Many healthcare organizations still lack a concrete response plan for cyber incidents, the Health Information Trust Alliance (HITRUST) found in a recent series of mock attacks on 12 organizations.
The organization worked in conjunction with Deloitte and the U.S. Department of Health and Human Services to determine the cyberpreparedness of companies in the healthcare industry as part of the CyberRX 2.0 threat exercise program. CyberRX 2.0, grew out of an earlier program – CyberRX 1.0 – that launched in March 2014. The revised program re-launched this year in order to allow greater participation, said Daniel Nutkis, CEO of HITRUST, during a conference call that SCMagazine.com attended.
The mock attack set up a scenario of an employee laptop from a third-party vendor that was stolen by hackers. The hackers were able to use the information in the laptop to reverse-engineer the claims process to file fake claims at the participating health plans and ultimately sell the personal information of the health plans' clients.
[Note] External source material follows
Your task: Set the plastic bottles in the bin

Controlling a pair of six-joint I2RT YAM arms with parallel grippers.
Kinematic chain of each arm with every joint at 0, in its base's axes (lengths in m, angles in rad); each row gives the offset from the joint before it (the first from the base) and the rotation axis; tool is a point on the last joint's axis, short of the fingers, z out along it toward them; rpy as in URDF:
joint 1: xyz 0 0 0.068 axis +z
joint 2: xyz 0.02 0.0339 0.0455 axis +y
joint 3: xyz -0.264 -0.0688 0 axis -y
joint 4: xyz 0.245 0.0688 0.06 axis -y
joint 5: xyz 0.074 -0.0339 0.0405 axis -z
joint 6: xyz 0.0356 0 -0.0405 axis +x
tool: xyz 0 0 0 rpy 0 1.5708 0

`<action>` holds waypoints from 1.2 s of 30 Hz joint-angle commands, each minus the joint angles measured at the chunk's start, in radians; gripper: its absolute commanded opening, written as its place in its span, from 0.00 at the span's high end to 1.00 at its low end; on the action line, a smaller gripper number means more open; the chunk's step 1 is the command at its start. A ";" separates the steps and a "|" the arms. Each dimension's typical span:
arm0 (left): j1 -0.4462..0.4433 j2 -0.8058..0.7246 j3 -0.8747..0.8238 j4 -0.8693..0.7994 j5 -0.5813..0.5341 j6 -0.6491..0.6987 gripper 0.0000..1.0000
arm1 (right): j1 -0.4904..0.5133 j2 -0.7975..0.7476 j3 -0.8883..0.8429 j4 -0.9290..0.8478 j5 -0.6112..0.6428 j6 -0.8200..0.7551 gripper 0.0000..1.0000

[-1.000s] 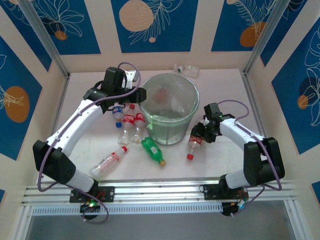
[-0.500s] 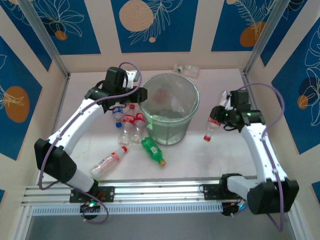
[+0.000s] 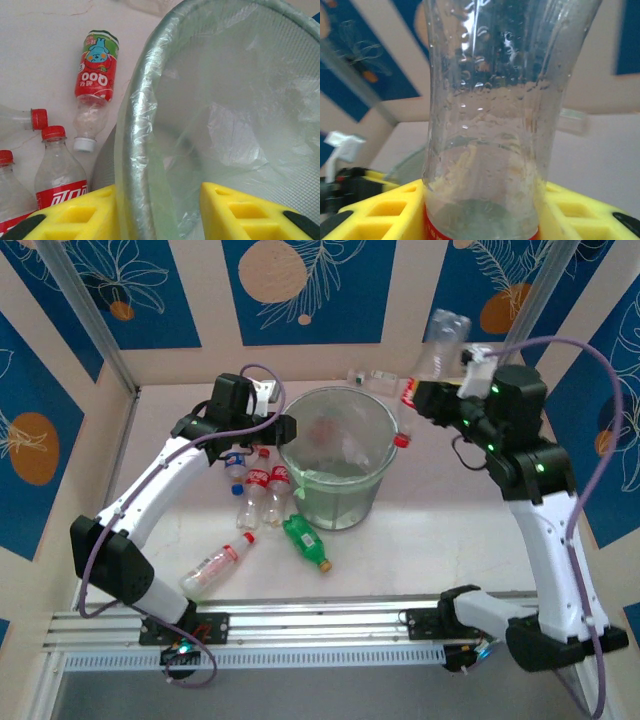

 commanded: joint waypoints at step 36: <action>-0.005 -0.005 -0.030 0.035 -0.001 0.012 0.56 | 0.265 0.294 -0.241 0.145 -0.133 -0.090 0.36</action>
Sara Hall, chief information security officer (CISO) of the U.S. Department of Health and Human Services (HHS) said it is incumbent upon the industry and government sectors to work together to provide solutions to advanced cyber threats. “It's best to practice this before you have an actual incident,” she said during a conference call that SCMagazine.com attended.
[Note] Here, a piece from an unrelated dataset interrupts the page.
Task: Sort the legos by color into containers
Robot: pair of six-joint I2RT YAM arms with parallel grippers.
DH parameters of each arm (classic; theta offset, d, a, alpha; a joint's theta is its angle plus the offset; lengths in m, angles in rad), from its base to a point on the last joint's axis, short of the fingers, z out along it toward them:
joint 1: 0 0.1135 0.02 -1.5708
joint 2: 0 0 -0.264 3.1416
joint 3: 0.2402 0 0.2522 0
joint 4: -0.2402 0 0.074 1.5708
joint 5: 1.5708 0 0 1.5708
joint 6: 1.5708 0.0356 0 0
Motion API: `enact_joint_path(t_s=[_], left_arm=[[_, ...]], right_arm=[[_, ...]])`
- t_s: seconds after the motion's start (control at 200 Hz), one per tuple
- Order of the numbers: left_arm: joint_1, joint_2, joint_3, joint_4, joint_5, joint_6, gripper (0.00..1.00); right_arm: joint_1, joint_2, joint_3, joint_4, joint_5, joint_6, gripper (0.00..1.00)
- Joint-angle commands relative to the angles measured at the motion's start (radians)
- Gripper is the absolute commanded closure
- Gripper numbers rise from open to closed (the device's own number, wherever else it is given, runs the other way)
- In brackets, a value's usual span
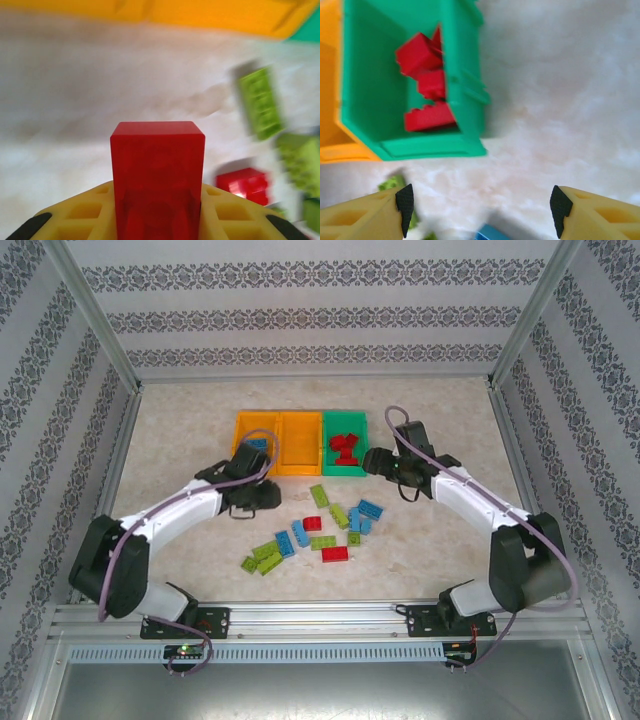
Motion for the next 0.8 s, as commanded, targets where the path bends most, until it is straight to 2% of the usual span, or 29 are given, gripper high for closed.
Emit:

Noting that cyber attacks are an ongoing reality for healthcare companies, John Gelinne, director of Deloitte Advisory's cyber risk services, explained that “a ‘cleanup on line nine' approach” is no longer sufficient.
Ray Biondo, CISO, Health Care Service Corporation (HCSC) said during the phone call that healthcare organizations need to “train like you fight, and fight like you train.”
“Not everyone is sharing the information they learned as a result of this exercise, said John Gelinne, Deloitte's director of cyber risk services. “It's a small number of players.” Overall 1,000 organizations have been involved in some capacity in the Cyber X 2.0 programs.
The healthcare sector has struggled lately to improve its cybersecurity readiness. In September, the BitSight Insights Industry Benchmark report found that energy/utility and healthcare companies are among the most vulnerable industries.
This week, the CERT Coordination Center (CERT/CC) announced two vulnerabilities in Epiphany's Cardio Server ECG Management System version 3.3, a system used by many healthcare organizations to centralize and manage patient data. The vulnerabilities, discovered by TrustFoundry's Alex Lauerman, allow for attackers to access and modify patient information.